Credo

"Creer es más fácil que pensar", han escrito en la fachada de la iglesia de El Astillero. El que rotuló el templo –probablemente también profesará algún credo laico– quizá tampoco meditó mucho a quien endosaba la sentencia. Porque las lecciones de fe más inquietantes ya no se proclaman desde el púlpito, sino desde otros micrófonos del poder. Que entre cuentos, verdades a medias y meter miedo consiguen mantener sus privilegios, generar indiferencia hacia los corruptos y lealtad hacia quienes les protegen.

Los ciudadanos comulgan a diario con relatos adulterados. Algunos ni siquiera necesitan hechos o más información: todo aquello que no encaja en su fe ciega se niega o se ignora.

Pero hacer una pintada en otros muros, allí donde no ponen la otra mejilla, probablemente arriesga una sanción mordaza considerable. Desconcierta, además, esta extemporánea vuelta a la proclama clásica en las paredes, ahora que las reivindicaciones viajan en el escaparate de un autobús. Aunque hasta aquí sólo llegará el ‘metrobús’, versión más inocente del carrusel ‘Tramabús’. Y más práctica, porque –a falta de AVE– nos han prometido un corredor de alta velocidad entre Valdecilla y Sardinero.
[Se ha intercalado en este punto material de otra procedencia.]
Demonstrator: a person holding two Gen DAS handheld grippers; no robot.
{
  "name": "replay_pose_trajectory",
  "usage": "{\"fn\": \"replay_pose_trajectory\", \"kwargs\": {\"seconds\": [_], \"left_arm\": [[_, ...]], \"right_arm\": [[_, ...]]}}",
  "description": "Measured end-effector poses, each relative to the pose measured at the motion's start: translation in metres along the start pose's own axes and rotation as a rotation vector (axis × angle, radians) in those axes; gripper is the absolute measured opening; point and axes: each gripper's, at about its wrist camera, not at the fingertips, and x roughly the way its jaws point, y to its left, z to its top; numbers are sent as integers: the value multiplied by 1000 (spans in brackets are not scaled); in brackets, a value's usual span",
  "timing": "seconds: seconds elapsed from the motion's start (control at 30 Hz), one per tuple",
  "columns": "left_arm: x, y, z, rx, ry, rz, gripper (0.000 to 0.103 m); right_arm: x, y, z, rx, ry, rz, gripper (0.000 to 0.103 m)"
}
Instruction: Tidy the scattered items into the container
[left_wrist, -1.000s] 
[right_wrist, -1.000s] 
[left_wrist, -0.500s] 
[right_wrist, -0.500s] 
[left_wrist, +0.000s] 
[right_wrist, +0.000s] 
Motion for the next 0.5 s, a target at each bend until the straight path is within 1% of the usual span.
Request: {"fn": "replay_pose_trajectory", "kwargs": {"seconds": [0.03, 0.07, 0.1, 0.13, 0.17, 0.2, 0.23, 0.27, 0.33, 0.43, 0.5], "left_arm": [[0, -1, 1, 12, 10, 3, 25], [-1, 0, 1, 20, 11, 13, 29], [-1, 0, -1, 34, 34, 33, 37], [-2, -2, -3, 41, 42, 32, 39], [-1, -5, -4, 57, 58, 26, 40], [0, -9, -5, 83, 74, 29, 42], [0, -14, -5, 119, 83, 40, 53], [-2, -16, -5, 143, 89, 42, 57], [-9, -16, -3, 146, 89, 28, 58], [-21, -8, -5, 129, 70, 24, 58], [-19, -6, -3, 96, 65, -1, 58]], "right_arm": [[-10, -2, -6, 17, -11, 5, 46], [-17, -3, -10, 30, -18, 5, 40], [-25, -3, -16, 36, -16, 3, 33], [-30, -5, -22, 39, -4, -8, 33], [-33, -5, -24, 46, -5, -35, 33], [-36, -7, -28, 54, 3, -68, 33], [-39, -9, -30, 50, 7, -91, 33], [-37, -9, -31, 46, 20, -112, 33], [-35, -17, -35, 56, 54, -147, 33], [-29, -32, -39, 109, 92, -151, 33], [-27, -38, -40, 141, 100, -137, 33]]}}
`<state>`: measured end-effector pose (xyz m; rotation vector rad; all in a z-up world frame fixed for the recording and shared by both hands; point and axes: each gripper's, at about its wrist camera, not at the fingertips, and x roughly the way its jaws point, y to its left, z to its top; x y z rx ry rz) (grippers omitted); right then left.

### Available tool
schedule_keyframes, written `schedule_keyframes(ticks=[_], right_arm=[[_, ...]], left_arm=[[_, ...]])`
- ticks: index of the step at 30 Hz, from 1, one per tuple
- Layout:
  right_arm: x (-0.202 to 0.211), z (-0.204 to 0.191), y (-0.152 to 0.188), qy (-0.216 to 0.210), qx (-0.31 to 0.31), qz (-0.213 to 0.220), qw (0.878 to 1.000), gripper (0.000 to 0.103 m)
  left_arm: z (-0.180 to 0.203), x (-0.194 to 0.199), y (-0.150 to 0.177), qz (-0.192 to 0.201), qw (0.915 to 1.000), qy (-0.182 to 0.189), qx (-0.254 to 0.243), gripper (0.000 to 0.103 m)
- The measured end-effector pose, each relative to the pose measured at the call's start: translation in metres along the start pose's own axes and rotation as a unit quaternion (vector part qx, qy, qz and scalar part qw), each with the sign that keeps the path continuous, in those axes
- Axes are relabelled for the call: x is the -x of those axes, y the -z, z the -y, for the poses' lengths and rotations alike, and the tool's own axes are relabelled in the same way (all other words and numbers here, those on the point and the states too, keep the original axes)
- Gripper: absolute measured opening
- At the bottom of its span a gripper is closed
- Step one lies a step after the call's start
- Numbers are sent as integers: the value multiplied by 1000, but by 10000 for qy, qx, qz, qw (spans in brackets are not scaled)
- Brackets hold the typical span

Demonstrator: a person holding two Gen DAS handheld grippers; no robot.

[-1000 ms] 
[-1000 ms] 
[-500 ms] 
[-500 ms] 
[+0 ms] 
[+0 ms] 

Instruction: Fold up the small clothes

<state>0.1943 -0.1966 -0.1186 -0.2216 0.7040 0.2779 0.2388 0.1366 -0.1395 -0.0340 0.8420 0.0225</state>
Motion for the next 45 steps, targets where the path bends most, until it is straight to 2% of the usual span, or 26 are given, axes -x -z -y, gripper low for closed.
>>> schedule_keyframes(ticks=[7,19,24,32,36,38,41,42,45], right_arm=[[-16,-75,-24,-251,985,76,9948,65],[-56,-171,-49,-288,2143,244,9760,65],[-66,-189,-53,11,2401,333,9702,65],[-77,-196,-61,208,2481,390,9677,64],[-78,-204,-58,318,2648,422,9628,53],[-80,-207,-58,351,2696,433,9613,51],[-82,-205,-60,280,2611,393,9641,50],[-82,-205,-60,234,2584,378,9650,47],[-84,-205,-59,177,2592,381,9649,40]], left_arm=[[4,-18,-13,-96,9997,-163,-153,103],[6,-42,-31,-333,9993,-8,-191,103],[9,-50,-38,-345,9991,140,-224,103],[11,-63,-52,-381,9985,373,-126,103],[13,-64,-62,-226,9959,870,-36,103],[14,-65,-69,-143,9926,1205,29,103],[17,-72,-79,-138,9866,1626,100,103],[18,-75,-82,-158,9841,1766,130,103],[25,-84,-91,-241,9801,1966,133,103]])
En realidad, ya no necesitamos que las promesas se cumplan. Ni siquiera que las cosas sucedan. Nos las creemos antes de que pasen. Ayer nos dijeron que el polémico calendario de ‘descanso escolar’ se va a mantener porque tiene «un resultado francamente positivo». Un diagnóstico desconcertante, propio de la adivinación: dan el resultado antes de que acabe el partido.
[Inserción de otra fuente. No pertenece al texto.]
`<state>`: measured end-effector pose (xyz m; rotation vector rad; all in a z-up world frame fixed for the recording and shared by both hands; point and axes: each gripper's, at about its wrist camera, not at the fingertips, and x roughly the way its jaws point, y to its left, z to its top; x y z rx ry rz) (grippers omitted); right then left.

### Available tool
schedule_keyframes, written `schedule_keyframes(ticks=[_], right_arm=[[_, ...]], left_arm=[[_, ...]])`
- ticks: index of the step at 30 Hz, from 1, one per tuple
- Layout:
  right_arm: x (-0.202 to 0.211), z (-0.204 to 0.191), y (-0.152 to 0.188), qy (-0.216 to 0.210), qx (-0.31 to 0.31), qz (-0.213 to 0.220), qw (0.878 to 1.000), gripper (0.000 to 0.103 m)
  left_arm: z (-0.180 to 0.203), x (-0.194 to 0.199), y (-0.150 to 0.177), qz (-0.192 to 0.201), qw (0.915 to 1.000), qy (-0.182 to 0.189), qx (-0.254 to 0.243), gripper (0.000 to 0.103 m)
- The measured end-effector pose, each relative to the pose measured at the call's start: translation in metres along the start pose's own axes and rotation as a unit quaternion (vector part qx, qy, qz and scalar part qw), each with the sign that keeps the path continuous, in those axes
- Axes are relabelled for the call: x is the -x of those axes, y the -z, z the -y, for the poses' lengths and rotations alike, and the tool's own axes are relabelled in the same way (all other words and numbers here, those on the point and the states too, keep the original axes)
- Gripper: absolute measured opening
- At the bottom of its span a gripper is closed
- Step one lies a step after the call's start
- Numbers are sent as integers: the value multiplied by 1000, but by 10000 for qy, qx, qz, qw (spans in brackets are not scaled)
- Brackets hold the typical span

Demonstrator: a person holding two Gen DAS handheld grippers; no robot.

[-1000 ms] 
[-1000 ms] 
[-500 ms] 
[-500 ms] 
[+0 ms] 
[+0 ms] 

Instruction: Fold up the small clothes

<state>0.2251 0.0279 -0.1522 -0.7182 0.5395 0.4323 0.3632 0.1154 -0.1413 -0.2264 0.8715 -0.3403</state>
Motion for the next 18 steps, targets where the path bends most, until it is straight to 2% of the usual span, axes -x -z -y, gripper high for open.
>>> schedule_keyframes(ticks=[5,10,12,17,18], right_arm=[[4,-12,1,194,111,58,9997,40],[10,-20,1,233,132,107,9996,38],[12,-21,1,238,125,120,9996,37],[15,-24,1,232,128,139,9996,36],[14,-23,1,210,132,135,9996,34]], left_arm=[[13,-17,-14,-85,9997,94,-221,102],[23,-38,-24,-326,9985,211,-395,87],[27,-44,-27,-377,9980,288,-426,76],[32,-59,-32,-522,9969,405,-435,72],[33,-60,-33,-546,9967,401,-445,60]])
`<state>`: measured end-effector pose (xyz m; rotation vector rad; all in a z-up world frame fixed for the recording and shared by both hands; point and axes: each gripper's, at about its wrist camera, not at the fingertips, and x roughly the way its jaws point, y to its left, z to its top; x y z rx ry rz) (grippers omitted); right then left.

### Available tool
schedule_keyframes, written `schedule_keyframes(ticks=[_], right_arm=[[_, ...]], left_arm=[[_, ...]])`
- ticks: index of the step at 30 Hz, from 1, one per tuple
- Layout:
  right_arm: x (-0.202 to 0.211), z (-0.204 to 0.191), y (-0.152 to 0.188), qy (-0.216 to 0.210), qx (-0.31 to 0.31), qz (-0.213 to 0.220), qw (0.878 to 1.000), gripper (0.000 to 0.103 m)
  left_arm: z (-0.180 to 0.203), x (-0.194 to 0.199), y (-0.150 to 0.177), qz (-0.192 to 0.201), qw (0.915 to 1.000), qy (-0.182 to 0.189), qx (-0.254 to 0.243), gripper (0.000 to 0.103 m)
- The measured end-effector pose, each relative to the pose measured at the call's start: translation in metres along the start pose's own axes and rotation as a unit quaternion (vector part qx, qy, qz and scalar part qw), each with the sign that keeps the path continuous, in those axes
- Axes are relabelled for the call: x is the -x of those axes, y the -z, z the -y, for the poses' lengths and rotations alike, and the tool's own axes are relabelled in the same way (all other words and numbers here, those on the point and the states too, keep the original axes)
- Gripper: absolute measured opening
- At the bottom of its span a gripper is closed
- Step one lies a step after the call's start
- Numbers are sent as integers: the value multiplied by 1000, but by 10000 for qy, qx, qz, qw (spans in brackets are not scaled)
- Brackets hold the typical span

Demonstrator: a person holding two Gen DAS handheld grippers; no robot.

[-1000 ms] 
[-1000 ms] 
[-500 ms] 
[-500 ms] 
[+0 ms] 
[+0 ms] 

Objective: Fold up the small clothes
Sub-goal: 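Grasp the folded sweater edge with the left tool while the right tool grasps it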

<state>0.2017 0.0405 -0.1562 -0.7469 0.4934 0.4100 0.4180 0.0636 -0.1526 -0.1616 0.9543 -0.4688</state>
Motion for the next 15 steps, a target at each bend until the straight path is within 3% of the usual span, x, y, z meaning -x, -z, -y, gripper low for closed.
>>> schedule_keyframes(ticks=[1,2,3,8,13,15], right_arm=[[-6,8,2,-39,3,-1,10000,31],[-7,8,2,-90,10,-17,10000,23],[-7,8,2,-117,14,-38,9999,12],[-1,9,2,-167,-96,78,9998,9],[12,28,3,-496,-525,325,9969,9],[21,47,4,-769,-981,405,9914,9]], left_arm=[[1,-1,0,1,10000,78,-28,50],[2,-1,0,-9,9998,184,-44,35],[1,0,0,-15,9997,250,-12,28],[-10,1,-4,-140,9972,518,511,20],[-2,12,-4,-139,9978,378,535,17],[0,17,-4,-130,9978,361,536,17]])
Más extraña es la templanza con la que se toleran la reputación infame de Rato, un partido de gobierno protagonista del enésimo ‘caso aislado’ de corrupción, presiones del poder ejecutivo al poder judicial o la indiferencia hacia el escabroso asunto de la ‘policía política’. Rescataremos las autopistas en quiebra, pagaremos sus deudas y limpias de hipotecas –como dice Fomento que son rentables– se las devolveremos al sector privado, para que hagan negocio.

Silencio. Resignación. Indiferencia. No acepten lo habitual como lo natural, proclamó Bertolt Brecht. En tiempos de confusión, de arbitrariedad y de deshumanización nada debe ser natural, nada debe ser imposible de cambiar.